There are five major projects that are part of the broader transformation of Union Square-14th Street. The vision builds off the successful 14th Street busway–which launched in the fall of 2019–and adds designated bus boarding zones and pedestrian areas. The “world-class boulevard” of 14th street would include widened sidewalks that extend to the edges of buildings, new parklets, and additional plantings.

The proposal envisions Union Square West as a seamless plaza that extends from the park to the buildings, allowing for more outdoor seating and foot traffic at retail stores along the square. A new permanent flexible space for GrowNYC’s Greenmarket, a larger and more accessible subway entrance on 16th Street, and more seating along Union Square West are included in the plan.

On the southeastern end of the square, Triangle Plaza would be connected to the park to create a cohesive experience and allow for more engagement with 14th Street and Union Square East. To allow for more pedestrian access between the spaces, cars could be restricted southbound on Union Square East between 17th and 14th Streets.

The plan also calls for the temporary plaza at 17th Street and Broadway, created by the city’s Department of Transportation in 2011, to become permanent. The Broadway Gateway Plaza would welcome pedestrians to the square and serve as the terminus of the 2.5-mile corridor from Columbus Circle planned by DOT.
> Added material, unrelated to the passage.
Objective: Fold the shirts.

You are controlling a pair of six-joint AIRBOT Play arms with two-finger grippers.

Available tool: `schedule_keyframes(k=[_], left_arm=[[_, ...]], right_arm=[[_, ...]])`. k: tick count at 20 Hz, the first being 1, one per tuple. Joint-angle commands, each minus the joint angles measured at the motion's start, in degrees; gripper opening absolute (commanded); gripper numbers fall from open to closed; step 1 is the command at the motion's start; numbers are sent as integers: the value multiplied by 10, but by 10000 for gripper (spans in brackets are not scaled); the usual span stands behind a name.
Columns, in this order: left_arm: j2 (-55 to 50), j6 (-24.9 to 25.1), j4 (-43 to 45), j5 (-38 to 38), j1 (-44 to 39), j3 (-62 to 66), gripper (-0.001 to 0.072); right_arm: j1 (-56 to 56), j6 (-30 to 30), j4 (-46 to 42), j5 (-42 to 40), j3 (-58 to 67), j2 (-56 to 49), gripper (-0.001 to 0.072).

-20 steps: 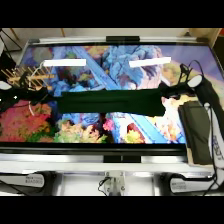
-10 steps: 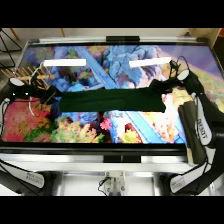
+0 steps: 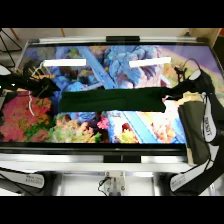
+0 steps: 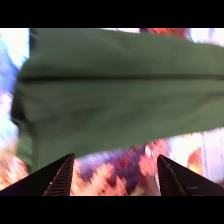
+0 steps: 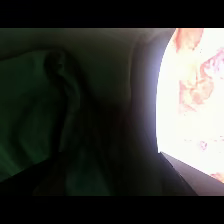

Finally, the partnership plans to develop a new master plan for Union Square Park, which would include a number of infrastructure repair and replacement projects. The plan covers the reconstruction of about one mile of streets and 3.5 acres of existing park land and installation of streetscape improvements in an area of 20 city blocks. The project, which officials estimate to cost $100 million, would have to go through the city’s public review process and likely take decades to complete.

“Our public spaces thrive when we improve connections between parks and neighborhoods,” NYC Parks Commissioner Mitchell J. Silver said. “This vision will enhance Union Square Park with a more seamless, equitable, and accessible design. The plan is an outstanding example of how our Parks Without Borders framework can be applied to one of New York City’s most iconic parks.”

See the full Union Square-14th Street District Vision Plan here.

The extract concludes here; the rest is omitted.